• [Input records]:
================================

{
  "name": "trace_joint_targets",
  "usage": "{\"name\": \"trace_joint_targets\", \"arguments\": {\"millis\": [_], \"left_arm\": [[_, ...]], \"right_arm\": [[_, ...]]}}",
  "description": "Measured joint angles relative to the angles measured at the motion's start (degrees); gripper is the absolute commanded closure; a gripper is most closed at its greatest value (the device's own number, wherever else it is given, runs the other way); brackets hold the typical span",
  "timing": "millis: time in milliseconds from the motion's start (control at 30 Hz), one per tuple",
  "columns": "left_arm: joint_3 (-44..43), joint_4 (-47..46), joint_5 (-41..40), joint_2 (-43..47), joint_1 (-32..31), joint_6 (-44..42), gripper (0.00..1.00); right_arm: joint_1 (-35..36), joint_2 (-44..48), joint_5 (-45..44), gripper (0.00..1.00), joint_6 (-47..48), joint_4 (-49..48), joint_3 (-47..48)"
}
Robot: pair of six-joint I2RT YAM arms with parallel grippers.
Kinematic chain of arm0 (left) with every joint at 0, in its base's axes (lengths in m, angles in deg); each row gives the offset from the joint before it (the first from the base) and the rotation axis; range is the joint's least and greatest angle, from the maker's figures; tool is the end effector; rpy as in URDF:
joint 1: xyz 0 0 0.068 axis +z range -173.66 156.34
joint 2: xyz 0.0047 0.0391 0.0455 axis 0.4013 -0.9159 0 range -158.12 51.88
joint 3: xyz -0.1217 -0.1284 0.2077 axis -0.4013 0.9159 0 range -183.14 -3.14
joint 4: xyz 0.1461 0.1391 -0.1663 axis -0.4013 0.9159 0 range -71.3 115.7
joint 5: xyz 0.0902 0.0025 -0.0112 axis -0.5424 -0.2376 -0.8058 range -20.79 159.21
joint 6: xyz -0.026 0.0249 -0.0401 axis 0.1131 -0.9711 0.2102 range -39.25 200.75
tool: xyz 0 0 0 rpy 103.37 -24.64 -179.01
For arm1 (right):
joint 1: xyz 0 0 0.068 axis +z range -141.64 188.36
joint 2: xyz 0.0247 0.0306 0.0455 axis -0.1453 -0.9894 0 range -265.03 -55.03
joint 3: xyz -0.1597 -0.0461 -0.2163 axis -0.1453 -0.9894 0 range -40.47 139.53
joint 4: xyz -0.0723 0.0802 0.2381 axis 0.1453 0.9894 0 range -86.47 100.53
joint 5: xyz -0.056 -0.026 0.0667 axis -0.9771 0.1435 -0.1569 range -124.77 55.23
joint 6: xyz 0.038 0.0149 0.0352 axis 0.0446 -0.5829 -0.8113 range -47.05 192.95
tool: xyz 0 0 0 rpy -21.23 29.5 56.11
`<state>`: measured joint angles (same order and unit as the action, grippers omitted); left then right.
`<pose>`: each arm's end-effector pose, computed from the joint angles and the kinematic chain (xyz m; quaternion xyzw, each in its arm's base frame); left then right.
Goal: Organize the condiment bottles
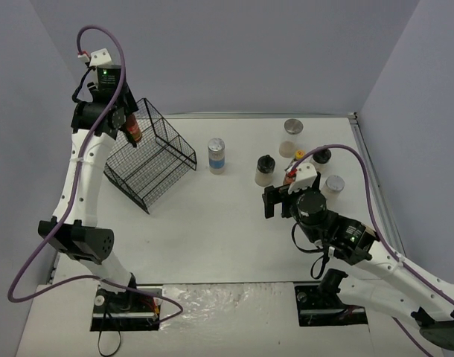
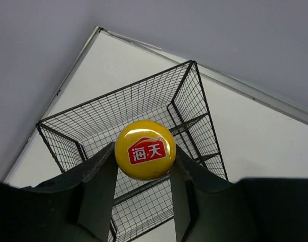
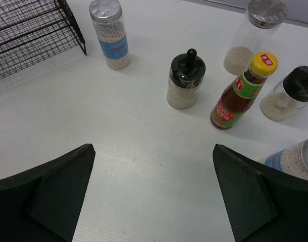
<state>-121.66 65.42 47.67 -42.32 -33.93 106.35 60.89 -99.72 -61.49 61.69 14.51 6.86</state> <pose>0.3338 -0.0472 0.4916 -0.2119 0.7952 -0.0206 0.5678 0.1215 0.1323 0.3550 -0.1181 0.7422 0.1877 0.6324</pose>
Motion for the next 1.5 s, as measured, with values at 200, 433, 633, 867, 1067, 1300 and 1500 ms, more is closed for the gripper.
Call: {"name": "trace_joint_targets", "arguments": {"millis": [200, 433, 633, 867, 1067, 1300, 1500], "left_arm": [[-4.22, -0.61, 0.83, -5.61, 2.16, -0.97, 1.0], [-7.39, -4.01, 0.29, -8.89, 2.44, -2.56, 1.0], [-8.33, -6.78, -0.17, -10.44, 2.44, -3.11, 1.0], [-5.18, -11.09, -0.83, -12.3, 2.48, -3.11, 1.0], [6.1, -18.14, -0.79, -13.11, 2.5, -2.98, 1.0], [16.79, -25.67, -0.78, -14.28, 2.54, -2.85, 0.94], [21.19, -30.7, -0.37, -14.38, 2.78, -2.24, 0.81]], "right_arm": [[-0.05, -0.49, 0.37, 0.0, 0.07, -0.02, 0.0], [-0.29, -1.5, 0.96, 0.0, 0.73, -0.01, 0.0], [-0.74, -1.75, 1.34, 0.0, 1.03, -0.02, 0.0], [-0.85, -1.56, 1.71, 0.0, 1.27, -0.02, 0.0], [-1.16, -0.31, 1.75, 0.0, 1.24, -0.02, 0.0], [-1.18, 0.26, 2.12, 0.0, 1.03, -0.02, -0.02], [-1.25, 0.31, 2.18, 0.0, 0.81, -0.02, -0.04]]}}
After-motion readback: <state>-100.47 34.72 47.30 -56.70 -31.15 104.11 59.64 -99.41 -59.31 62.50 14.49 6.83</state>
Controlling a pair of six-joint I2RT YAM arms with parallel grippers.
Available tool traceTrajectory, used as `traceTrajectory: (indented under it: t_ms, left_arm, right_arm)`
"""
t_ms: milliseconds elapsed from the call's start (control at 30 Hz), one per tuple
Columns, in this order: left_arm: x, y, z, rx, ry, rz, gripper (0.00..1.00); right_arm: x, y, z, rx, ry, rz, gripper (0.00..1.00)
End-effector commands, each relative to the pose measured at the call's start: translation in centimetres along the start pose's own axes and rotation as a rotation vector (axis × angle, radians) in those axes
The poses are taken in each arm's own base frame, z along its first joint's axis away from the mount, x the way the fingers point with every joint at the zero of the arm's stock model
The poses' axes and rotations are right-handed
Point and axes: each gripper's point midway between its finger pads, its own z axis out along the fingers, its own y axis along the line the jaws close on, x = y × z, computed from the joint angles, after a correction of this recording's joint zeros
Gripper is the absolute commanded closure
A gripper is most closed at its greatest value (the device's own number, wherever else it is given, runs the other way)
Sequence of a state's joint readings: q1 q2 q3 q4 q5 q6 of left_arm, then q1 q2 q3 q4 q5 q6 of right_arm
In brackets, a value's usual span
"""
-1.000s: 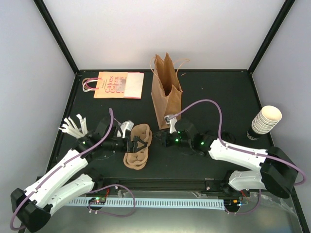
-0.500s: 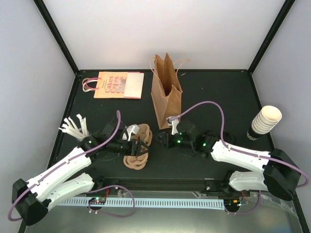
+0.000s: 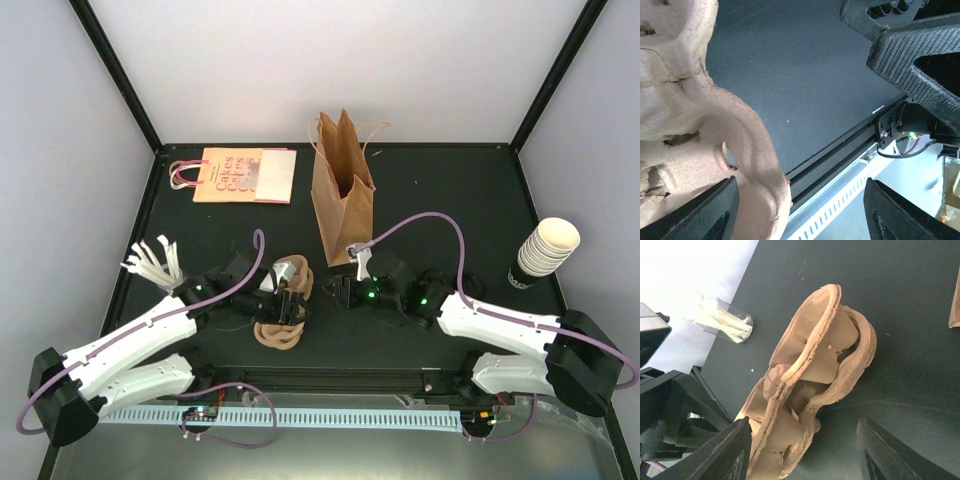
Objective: Pack the takeout coffee
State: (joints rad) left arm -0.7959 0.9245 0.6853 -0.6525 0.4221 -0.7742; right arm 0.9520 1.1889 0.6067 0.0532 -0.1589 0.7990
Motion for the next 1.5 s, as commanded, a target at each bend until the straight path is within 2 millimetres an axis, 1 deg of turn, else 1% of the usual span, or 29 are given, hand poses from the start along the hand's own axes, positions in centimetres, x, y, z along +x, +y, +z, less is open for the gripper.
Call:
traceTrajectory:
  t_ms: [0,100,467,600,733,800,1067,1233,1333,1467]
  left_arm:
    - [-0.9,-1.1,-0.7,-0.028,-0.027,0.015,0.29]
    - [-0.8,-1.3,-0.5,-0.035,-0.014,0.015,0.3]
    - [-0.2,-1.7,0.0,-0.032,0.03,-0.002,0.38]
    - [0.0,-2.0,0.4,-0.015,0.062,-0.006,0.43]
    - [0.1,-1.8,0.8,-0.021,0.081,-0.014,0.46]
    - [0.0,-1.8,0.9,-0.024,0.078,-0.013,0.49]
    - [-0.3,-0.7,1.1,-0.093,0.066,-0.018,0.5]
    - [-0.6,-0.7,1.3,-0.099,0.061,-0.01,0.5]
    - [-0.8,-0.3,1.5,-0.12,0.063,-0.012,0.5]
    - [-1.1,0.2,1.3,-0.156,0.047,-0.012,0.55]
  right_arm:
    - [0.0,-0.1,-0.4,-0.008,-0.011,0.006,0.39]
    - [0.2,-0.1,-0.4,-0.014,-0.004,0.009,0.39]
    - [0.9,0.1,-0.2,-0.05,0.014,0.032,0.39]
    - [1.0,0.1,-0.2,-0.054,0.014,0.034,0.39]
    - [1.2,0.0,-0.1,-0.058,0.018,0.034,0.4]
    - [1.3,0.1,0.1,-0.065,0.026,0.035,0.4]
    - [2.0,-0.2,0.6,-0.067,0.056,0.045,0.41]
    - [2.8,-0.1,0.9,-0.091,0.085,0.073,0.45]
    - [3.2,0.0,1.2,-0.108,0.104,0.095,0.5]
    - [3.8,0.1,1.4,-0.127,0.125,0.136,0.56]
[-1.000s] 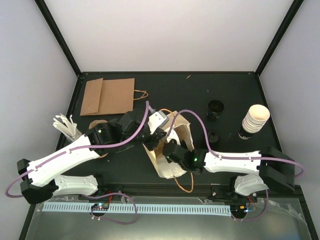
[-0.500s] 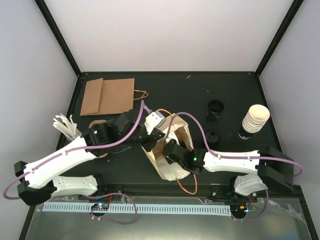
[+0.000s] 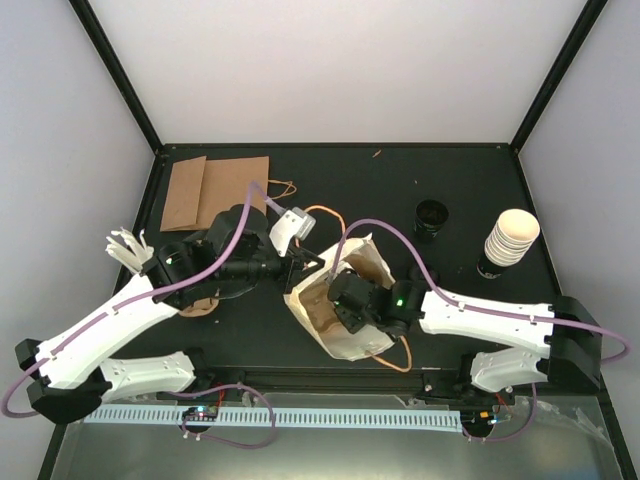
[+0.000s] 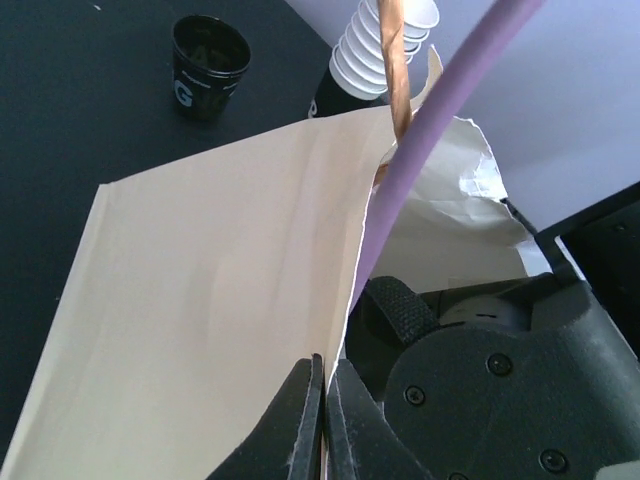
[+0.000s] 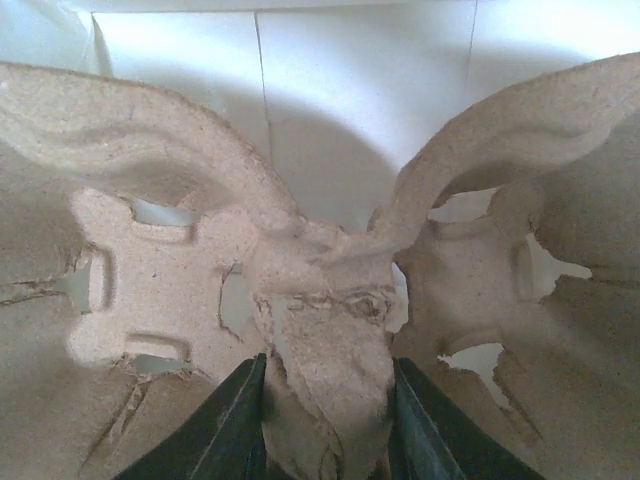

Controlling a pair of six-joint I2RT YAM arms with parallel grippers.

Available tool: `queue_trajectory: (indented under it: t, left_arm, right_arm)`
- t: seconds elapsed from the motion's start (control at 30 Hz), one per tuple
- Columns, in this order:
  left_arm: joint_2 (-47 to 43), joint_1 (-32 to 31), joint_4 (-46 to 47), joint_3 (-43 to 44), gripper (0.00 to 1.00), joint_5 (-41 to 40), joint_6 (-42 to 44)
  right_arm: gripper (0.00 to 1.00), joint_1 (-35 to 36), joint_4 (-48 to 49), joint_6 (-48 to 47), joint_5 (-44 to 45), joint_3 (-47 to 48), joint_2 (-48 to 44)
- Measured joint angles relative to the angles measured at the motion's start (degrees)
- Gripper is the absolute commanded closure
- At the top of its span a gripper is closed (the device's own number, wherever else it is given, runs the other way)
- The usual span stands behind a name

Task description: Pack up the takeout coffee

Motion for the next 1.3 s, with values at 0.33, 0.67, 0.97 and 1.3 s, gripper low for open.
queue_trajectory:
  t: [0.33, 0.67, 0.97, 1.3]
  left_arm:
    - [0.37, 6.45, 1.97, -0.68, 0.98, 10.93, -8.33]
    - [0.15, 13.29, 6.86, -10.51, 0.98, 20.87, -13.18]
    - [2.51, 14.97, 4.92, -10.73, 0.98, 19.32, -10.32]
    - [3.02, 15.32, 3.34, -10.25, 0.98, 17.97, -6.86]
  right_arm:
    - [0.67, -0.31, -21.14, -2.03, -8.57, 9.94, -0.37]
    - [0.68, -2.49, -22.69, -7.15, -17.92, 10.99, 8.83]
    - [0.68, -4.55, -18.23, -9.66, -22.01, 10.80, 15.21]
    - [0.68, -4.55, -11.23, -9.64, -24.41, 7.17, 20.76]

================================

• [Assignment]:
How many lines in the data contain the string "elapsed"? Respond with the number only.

• [Worked solution]:
2